Probing mental health information in speech foundation models

TL;DR

This work probes how speech foundation models encode mental-health signals, investigating which pretext tasks and model layers transfer best to depression detection, and how audio context length and pooling affect performance across French and Italian datasets. By evaluating multiple encoders (wav2vec2, HuBERT, Whisper) and conducting embedder-representation and temporal-dynamics probes, the authors reveal that semantic-rich, later-layer representations (especially Whisper) excel on spontaneous speech, while pooling and window-length strategies must be dataset-aware. The results achieve competitive, and in some cases state-of-the-art, performance on depression detection (notably Androids) and provide nuanced guidance on context length and pooling tailored to dataset characteristics and language. The study highlights practical implications for cross-language, non-invasive mental-health screening using speech, while noting multilingual factors as a limitation and proposing future fine-tuning to enhance generalization.

Abstract

Non-invasive methods for diagnosing mental health conditions, such as speech analysis, offer promising potential in modern medicine. Recent advancements in machine learning, particularly speech foundation models, have shown significant promise in detecting mental health states by capturing diverse features. This study investigates which pretext tasks in these models best transfer to mental health detection and examines how different model layers encode features relevant to mental health conditions. We also probed the optimal length of audio segments and the best pooling strategies to improve detection accuracy. Using the Callyope-GP and Androids datasets, we evaluated the models' effectiveness across different languages and speech tasks, aiming to enhance the generalizability of speech-based mental health diagnostics. Our approach achieved SOTA scores in depression detection on the Androids dataset.
Paper Structure (13 sections, 1 equation, 4 figures, 2 tables)

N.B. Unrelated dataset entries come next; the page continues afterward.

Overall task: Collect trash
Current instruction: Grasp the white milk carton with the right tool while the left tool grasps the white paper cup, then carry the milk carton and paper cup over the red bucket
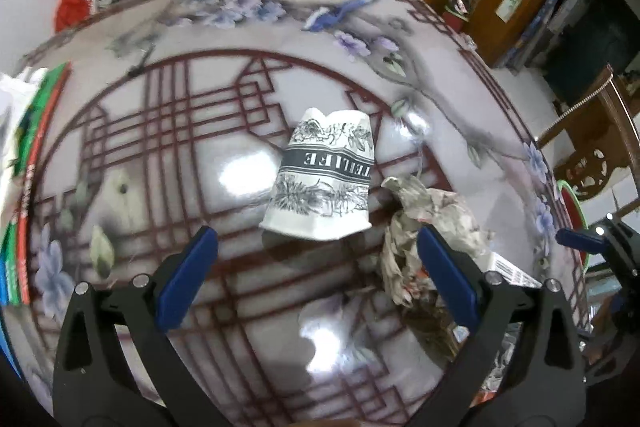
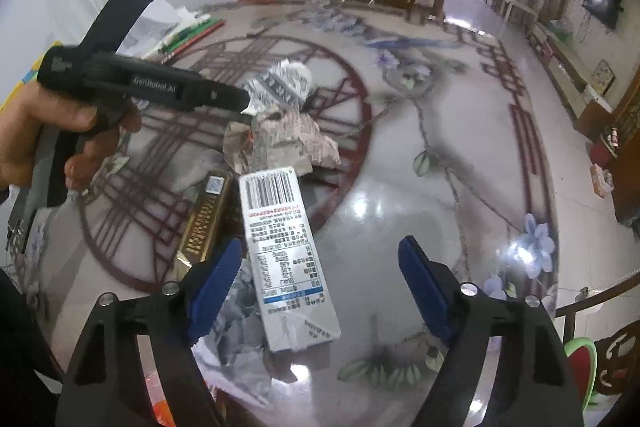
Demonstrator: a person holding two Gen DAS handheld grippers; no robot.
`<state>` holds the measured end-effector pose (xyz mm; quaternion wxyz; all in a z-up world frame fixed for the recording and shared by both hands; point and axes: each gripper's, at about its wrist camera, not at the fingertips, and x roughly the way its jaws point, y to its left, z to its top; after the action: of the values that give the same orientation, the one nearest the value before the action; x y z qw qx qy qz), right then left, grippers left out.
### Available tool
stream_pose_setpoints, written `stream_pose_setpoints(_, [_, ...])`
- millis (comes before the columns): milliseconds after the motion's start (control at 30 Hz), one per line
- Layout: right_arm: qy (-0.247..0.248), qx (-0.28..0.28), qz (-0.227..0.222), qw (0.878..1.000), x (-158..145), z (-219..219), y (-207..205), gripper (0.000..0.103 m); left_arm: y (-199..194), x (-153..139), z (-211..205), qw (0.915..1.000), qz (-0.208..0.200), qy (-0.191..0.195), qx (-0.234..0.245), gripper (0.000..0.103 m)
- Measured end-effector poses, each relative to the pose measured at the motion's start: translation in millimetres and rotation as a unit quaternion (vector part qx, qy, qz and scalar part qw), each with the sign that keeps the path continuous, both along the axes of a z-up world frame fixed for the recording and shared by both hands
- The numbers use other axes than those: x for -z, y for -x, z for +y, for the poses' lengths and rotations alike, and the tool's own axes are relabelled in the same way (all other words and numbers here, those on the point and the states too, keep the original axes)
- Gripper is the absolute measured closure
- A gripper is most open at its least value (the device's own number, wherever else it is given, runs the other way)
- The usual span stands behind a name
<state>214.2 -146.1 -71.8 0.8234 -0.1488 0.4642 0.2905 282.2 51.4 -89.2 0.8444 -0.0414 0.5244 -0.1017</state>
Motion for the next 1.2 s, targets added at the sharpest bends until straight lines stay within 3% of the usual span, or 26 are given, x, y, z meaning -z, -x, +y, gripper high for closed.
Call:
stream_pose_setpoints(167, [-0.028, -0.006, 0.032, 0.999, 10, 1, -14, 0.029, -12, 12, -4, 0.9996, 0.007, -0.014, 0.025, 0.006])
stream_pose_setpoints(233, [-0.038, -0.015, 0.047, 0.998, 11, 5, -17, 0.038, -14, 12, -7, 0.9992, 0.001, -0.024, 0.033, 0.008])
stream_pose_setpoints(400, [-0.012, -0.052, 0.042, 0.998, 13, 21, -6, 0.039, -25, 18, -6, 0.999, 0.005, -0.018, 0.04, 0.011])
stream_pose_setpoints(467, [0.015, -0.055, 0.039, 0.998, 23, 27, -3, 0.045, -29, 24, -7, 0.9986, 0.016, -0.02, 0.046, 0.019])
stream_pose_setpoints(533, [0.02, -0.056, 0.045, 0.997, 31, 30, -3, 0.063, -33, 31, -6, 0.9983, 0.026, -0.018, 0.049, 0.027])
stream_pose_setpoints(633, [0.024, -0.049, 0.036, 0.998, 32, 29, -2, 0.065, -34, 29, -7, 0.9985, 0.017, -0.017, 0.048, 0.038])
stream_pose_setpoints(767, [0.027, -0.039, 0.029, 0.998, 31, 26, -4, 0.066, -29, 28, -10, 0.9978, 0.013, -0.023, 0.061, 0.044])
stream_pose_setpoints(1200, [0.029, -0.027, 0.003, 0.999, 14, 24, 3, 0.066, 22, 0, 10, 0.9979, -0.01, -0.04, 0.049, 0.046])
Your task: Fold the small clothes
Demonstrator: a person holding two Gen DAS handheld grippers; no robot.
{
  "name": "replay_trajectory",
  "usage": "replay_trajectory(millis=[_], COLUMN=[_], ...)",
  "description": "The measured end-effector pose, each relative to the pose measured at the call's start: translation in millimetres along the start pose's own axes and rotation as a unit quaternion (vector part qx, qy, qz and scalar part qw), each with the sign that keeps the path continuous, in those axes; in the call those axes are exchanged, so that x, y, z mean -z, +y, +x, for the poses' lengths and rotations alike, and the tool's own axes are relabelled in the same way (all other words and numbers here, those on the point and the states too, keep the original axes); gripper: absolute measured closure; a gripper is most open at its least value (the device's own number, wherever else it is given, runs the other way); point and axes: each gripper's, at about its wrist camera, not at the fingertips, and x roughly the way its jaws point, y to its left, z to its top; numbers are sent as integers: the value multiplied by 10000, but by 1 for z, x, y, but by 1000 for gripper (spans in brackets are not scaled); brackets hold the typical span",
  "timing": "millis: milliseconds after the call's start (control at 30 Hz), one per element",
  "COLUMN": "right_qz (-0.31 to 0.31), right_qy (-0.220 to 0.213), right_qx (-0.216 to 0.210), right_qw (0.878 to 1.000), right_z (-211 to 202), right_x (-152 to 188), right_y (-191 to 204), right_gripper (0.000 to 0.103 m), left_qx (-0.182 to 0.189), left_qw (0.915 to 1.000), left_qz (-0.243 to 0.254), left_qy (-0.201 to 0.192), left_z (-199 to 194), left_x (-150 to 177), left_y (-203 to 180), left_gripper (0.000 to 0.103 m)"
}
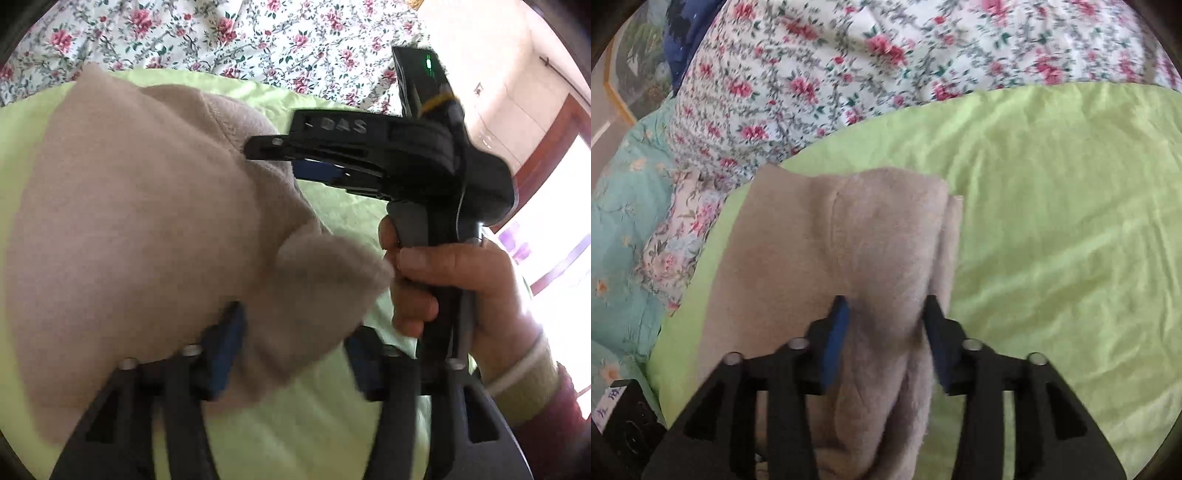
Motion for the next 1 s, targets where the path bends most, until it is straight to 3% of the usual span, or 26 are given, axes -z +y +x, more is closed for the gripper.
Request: replay_trajectory(millis=[133,233,433,600,767,867,933,967,1000], right_qz=[124,242,583,735,818,751,623,540,502], right_qy=[-42,16,168,181,298,365,475,538,592], right_qx=[-149,-291,-518,-727,-784,-775,-793,-814,-856], right_qw=[9998,9993,9968,9945,9931,9935,9938,9938,9933], right_z=[-21,-27,-17,-6,8,15,22,26,29], right_x=[19,32,42,35,24,22,20,20,21], right_y=[-4,-6,-21,-25,-30,-28,-23,-19,-16], right_gripper=[38,30,29,29,29,29,30,33,46], left_qx=[7,-254,-612,-19,363,409,321,353,335], left_qw=[9998,9986,9945,9916,9861,9875,9906,9922,9927], left_qz=[-108,-230,-758,-1294,-1589,-1496,-1314,-1186,-1149], left_qy=[-162,-409,-381,-13,331,272,197,173,154], left_z=[-46,-78,-80,-44,-12,-2,-3,-3,-4], left_x=[16,19,-13,-44,-50,-51,-49,-50,-51], left_y=[15,34,93,140,162,166,164,161,159], left_gripper=[25,17,11,11,10,15,29,43,46])
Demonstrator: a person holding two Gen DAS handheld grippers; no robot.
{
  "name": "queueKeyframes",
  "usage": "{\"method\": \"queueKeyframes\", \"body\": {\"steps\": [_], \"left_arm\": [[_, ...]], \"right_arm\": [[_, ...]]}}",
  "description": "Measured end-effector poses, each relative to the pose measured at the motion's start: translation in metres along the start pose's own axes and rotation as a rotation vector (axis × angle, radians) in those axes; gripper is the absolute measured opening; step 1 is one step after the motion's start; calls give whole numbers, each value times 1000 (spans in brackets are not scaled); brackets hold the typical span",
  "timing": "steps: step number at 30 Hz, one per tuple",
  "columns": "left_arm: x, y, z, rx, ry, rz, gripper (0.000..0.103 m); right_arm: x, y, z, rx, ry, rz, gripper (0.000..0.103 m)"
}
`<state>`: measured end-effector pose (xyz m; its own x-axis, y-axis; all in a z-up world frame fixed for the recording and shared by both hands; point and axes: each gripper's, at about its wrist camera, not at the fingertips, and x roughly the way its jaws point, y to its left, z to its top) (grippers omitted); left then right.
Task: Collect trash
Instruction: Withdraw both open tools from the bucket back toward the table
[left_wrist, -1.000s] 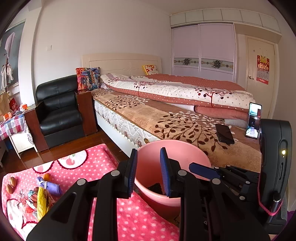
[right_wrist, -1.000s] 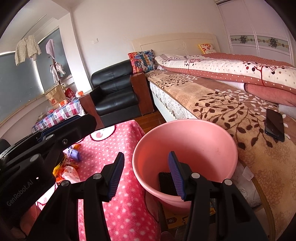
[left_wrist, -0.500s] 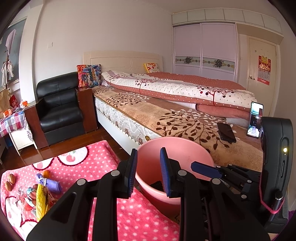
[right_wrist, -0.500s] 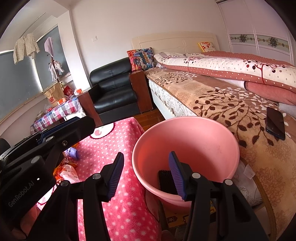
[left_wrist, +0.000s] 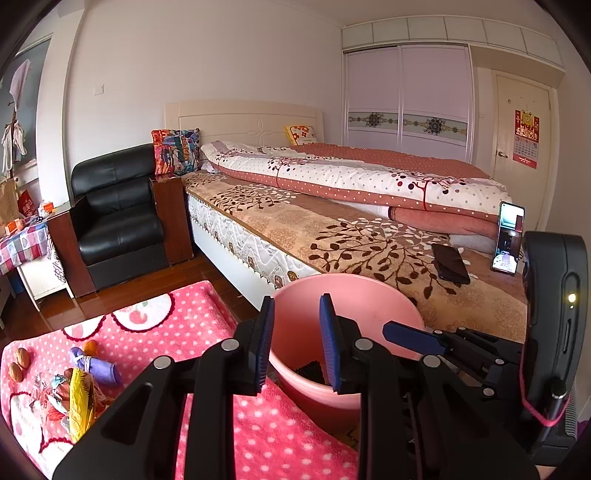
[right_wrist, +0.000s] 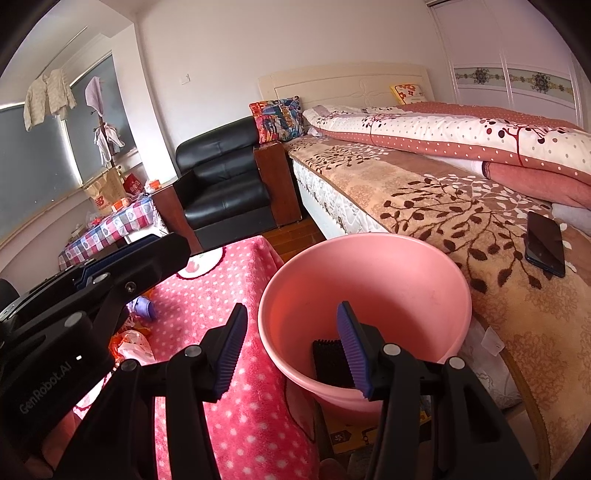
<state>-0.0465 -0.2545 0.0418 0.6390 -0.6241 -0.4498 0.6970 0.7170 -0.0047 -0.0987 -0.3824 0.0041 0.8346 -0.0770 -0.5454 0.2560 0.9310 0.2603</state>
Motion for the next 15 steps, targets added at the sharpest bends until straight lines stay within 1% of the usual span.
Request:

This paper contains 13 sections, 1 equation, 4 figures, 2 tables.

Figures (4)

  • Figure 1: Performance of encoders across their layers. Each graph shows the mean $F_1$ score as a function of the index layer for different models. Graphs (a) and (b) use the Androids corpus, while (c) and (d) use the Callyope-GP corpus. Graphs (a) and (c) correspond to the spontaneous task, and (b) and (d) correspond to the elicited task.
  • Figure 2: Effect of window size and pooling on performance. Each graph shows the mean $F_1$ score as a function of the pooling parameter $\omega$, for window sizes ranging from 0.5s to 20s. Graphs (a) and (b) use the Androids corpus, while (c) and (d) use the Callyope-GP corpus. Graphs (a) and (c) correspond to the HuBERT-XL model, and (b) and (d) correspond to the Whisper-L.
  • Figure 3: Effect of window size and pooling on a balanced version of the Callyope-GP Corpus. The datasets are balanced by randomly undersampling the majority class. Parameters are the same as in Figure \ref{['fig:second_experiment']}(d).
  • Figure 4: Probing the performance of models on a single window, for different window sizes. (a) On the Androids Corpus, models show high performance even with as little as 5 or 10 seconds of audio. (b) On the Callyope-GP corpus, performance is significantly reduced, highlighting the importance of pooling and sampling strategies. (c) Undersampling the Callyope-GP corpus significantly improves performance, with the best results obtained for longer audio window sizes.